When the Vvctim is pregnant

If the assault of a pregnant woman results in the termination of the pregnancy, such that a live birth does not result, the crime is elevated to a Class A felony, which results in harsher penalties.

(Conn. Gen. Stat. Ann. § 53a-59c.)

Penalties for assault in the first degree

Someone convicted of assault in the first degree can be subjected to any or all of the following penalties:

  • Incarceration. Imprisonment is permitted for not less than one year, nor more than twenty years. If a deadly weapon or dangerous instrument is used to cause serious physical injury, the court cannot reduce or suspend the term of imprisonment to less than five years. Additionally, if the victim of the crime is less than ten years of age, or if the victim is a witness and the defendant knew the victim was a witness, there is a ten year mandatory minimum sentence, which the judge cannot reduce or suspend. If the victim is an elderly, blind, disabled or pregnant person or a person with intellectual disability, there is a five year mandatory minimum sentence. For Class A felonies, imprisonment is permitted for not less than ten years, nor more than twenty-five years. The judge cannot reduce or suspend the term of imprisonment to less than five years.
  • Fines. The court can impose a fine up to $15,000.
  • Probation. A person on probation regularly meets with a probation officer and fulfills other terms and conditions, such as maintaining employment and attending counseling.
  • Community service. Courts often include as a part of probation the requirement that the defendant work for a specified number of hours with court-approved organizations, such as charities.

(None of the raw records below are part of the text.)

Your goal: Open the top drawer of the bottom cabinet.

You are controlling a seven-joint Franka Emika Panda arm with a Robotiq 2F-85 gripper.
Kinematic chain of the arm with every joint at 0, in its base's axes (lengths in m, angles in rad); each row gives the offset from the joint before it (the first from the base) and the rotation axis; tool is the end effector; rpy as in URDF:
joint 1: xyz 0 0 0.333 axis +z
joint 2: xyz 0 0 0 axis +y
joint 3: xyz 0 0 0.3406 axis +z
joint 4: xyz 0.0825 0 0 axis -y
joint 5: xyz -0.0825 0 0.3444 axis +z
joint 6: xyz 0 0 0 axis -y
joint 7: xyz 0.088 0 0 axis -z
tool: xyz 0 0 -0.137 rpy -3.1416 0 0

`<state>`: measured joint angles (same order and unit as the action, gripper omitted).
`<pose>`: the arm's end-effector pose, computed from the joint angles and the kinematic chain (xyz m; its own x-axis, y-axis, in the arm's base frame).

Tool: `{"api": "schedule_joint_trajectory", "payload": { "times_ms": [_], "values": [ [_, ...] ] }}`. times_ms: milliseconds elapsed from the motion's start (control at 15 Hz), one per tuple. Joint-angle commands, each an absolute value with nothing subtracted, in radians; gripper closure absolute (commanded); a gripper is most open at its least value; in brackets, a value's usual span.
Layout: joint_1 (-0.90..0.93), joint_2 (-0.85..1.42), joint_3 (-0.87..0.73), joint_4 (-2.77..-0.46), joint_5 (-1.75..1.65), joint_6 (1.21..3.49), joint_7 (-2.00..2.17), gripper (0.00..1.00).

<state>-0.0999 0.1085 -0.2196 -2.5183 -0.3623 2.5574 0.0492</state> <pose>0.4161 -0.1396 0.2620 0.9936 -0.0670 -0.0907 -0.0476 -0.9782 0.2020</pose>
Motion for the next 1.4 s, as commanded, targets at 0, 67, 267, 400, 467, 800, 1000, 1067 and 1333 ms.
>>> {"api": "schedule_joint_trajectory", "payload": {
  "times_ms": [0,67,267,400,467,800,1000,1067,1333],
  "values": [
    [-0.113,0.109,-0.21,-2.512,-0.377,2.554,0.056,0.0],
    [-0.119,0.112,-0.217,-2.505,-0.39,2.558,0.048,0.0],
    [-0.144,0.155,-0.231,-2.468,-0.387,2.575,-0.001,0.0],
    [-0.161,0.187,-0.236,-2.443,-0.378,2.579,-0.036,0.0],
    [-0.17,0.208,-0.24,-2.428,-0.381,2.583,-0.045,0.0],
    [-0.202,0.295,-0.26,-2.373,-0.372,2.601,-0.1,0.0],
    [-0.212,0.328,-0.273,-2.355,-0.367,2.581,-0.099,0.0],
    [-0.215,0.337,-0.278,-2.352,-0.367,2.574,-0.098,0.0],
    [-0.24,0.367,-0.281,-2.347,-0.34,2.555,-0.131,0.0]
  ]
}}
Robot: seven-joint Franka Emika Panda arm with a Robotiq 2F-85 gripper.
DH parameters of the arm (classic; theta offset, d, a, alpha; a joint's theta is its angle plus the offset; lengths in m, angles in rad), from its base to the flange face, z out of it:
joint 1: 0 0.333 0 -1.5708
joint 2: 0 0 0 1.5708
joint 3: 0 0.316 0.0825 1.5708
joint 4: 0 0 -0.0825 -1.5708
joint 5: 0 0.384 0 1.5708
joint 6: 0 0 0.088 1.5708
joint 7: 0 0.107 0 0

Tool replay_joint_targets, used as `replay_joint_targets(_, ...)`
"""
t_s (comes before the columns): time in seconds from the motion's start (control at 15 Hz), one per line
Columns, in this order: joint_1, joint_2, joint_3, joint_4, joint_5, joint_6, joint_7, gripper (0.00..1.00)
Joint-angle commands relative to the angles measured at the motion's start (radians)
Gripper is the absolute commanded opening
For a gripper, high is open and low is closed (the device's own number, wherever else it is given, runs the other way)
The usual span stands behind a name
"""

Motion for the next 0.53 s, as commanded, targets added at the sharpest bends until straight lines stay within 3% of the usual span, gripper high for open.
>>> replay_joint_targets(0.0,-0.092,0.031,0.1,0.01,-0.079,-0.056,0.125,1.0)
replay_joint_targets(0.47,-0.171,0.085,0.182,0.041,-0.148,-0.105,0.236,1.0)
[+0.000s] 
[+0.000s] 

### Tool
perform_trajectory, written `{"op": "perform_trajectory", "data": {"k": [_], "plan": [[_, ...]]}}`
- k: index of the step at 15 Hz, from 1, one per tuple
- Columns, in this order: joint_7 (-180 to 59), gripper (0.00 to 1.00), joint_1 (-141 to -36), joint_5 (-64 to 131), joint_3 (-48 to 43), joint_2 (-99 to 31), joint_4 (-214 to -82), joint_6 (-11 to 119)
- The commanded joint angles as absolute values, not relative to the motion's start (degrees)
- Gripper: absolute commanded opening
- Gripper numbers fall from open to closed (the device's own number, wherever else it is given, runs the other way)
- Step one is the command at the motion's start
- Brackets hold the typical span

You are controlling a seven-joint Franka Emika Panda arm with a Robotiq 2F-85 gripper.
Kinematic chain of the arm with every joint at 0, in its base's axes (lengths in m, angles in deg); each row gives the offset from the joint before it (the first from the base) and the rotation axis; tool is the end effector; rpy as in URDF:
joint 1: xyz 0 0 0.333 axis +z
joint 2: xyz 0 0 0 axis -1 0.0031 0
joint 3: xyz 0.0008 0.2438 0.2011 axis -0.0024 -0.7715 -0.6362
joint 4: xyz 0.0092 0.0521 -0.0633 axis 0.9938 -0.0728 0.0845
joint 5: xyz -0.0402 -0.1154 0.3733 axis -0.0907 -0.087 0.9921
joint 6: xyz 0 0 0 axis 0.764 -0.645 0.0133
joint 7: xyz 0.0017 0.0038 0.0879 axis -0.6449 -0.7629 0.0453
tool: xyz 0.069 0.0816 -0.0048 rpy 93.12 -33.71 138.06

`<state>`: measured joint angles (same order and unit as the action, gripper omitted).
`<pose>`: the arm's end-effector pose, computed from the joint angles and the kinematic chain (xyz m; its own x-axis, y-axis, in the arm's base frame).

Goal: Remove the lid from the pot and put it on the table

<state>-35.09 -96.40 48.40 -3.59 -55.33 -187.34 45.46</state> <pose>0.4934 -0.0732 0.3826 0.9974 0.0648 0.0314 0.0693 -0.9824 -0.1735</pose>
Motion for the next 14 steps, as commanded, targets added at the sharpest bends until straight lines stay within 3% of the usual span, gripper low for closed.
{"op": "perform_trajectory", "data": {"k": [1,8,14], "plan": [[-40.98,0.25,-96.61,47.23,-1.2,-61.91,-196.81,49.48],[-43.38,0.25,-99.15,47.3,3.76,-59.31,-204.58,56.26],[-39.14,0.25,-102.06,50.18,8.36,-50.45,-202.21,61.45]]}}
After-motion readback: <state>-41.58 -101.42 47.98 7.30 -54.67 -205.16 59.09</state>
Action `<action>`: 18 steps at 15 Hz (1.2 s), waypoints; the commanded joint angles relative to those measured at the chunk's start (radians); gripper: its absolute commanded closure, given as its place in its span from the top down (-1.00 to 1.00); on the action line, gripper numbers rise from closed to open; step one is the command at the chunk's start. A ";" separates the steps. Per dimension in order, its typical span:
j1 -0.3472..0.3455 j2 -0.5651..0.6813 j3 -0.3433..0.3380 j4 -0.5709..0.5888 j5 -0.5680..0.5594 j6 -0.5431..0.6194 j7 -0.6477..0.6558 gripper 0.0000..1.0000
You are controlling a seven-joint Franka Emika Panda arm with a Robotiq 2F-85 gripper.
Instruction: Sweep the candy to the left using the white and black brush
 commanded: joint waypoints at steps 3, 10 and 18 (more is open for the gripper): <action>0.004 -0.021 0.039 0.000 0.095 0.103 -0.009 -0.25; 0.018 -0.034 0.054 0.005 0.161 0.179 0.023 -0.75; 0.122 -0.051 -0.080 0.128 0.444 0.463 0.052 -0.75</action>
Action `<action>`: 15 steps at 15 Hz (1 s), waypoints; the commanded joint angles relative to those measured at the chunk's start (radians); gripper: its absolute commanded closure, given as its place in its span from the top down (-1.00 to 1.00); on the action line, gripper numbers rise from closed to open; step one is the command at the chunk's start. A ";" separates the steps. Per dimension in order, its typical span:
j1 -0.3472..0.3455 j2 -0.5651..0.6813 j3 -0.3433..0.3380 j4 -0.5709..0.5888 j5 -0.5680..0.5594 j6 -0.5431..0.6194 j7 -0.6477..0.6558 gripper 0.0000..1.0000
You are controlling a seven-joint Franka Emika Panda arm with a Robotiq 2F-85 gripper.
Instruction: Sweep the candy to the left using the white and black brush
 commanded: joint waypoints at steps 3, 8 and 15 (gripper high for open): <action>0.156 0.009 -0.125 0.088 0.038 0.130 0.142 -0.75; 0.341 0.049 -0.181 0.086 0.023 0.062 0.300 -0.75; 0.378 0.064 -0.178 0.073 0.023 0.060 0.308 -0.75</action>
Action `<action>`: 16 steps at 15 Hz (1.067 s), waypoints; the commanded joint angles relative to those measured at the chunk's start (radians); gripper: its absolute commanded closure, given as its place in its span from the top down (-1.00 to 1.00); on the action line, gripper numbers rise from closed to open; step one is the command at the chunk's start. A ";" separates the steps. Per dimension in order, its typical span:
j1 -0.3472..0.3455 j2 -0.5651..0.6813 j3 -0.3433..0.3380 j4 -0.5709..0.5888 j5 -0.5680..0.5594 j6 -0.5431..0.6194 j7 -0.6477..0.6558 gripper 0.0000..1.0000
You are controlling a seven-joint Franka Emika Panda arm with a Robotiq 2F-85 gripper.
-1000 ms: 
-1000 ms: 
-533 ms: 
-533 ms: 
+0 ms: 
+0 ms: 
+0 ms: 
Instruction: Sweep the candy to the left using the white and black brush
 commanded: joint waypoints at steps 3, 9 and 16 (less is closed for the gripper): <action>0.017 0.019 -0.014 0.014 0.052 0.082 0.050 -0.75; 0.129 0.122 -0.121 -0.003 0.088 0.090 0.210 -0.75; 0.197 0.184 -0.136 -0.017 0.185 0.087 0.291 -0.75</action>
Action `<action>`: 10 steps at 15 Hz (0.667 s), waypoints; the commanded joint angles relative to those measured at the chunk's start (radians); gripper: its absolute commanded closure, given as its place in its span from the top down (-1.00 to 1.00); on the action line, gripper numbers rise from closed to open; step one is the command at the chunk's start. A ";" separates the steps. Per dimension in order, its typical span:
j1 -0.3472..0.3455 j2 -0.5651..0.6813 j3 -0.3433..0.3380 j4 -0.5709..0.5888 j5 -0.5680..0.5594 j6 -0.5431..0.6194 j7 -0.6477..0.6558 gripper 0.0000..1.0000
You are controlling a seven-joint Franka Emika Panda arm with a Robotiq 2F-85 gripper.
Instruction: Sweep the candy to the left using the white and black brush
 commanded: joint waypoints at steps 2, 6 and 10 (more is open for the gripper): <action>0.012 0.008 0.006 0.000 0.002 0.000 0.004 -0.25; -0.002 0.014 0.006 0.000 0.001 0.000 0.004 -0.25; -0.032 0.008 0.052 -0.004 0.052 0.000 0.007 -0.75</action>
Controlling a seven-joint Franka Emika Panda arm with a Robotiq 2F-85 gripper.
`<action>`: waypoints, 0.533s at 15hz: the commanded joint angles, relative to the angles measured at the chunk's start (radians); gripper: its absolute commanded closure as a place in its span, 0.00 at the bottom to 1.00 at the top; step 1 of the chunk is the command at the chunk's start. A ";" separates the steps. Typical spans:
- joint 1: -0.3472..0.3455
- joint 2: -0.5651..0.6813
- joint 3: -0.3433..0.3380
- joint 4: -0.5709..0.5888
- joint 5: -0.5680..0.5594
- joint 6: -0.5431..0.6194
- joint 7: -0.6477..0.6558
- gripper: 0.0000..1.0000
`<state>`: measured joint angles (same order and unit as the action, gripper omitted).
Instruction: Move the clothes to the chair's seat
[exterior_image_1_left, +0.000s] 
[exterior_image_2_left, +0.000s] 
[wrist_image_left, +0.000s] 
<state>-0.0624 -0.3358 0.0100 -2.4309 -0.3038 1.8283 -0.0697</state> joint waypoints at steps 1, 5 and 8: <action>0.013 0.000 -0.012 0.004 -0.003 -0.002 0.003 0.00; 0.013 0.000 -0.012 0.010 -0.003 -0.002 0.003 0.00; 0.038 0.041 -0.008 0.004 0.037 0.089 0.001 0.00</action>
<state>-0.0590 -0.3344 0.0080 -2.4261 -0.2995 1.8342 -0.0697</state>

(Conn. Gen. Stat. Ann. § § 53a-35a, 53a-59, 53a-59a, 53a-41.)

See a Lawyer

If you are facing a charge of assault in the first degree, consider consulting with an experienced criminal defense attorney who regularly practices in your area. Numerous defenses apply to charges of assault in the first degree, and a lawyer can evaluate the strength of the prosecution’s case against you and help develop any defenses that might apply to your case.

A lawyer’s skillful negotiation with the prosecutor can sometimes result in a reduction of charges or a reduction in penalties, such as less prison time, no prison time, probation, and lower fines. A local criminal defense attorney, who knows how the prosecutors and judges involved in your case typically handle such cases, can assist with these negotiations. Finally, if you decide to go to trial, having a good lawyer on your side will be essential.